#### YOUR ASSIGNMENT:
Output the whole listing again, exactly as it reads.

#### RECORDED DATA:
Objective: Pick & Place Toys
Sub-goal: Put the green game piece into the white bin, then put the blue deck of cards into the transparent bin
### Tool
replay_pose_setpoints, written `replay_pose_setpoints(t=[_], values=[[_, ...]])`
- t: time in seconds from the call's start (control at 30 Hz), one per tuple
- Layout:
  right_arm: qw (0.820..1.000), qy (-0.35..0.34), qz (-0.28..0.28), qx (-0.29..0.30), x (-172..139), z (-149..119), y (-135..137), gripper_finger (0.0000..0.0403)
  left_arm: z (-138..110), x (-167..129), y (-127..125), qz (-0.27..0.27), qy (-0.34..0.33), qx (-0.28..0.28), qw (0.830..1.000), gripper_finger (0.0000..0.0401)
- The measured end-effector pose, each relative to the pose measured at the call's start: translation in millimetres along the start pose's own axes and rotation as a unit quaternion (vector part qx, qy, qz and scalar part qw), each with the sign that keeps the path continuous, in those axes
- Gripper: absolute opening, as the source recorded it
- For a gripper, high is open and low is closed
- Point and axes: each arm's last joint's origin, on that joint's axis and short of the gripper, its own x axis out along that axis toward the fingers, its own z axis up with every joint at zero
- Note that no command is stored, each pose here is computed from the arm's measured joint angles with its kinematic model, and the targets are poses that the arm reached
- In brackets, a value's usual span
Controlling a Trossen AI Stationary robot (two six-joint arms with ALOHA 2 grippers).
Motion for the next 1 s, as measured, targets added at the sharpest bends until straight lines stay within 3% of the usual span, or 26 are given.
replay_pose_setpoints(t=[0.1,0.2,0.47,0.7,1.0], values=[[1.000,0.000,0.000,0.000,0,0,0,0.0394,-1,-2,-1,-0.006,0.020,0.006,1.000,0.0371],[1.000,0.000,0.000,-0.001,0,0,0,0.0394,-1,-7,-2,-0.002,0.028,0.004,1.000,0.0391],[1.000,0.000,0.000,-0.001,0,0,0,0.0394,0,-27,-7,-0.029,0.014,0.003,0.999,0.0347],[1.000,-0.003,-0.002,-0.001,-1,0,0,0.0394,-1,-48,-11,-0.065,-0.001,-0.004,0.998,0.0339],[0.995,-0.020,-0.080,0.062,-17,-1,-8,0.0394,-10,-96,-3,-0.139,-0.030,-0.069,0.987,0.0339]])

#### ANSWER:
Objective: Pick & Place Toys
Sub-goal: Put the green game piece into the white bin, then put the blue deck of cards into the transparent bin
### Tool
replay_pose_setpoints, written `replay_pose_setpoints(t=[_], values=[[_, ...]])`
- t: time in seconds from the call's start (control at 30 Hz), one per tuple
- Layout:
  right_arm: qw (0.820..1.000), qy (-0.35..0.34), qz (-0.28..0.28), qx (-0.29..0.30), x (-172..139), z (-149..119), y (-135..137), gripper_finger (0.0000..0.0403)
  left_arm: z (-138..110), x (-167..129), y (-127..125), qz (-0.27..0.27), qy (-0.34..0.33), qx (-0.28..0.28), qw (0.830..1.000), gripper_finger (0.0000..0.0401)
- The measured end-effector pose, each relative to the pose measured at the call's start: translation in millimetres along the start pose's own axes and rotation as a unit quaternion (vector part qx, qy, qz and scalar part qw), each with the sign that keeps the path continuous, in those axes
- Gripper: absolute opening, as the source recorded it
- For a gripper, high is open and low is closed
- Point and axes: each arm's last joint's origin, on that joint's axis and short of the gripper, its own x axis out along that axis toward the fingers, its own z axis up with every joint at zero
- Note that no command is stored, each pose here is computed from the arm's measured joint angles with its kinematic model, and the targets are poses that the arm reached
- In brackets, a value's usual span
Controlling a Trossen AI Stationary robot (two six-joint arms with ALOHA 2 grippers).
Motion for the next 1 s, as measured, targets added at the sharpest bends until straight lines stay within 3% of the usual span, or 26 are given.
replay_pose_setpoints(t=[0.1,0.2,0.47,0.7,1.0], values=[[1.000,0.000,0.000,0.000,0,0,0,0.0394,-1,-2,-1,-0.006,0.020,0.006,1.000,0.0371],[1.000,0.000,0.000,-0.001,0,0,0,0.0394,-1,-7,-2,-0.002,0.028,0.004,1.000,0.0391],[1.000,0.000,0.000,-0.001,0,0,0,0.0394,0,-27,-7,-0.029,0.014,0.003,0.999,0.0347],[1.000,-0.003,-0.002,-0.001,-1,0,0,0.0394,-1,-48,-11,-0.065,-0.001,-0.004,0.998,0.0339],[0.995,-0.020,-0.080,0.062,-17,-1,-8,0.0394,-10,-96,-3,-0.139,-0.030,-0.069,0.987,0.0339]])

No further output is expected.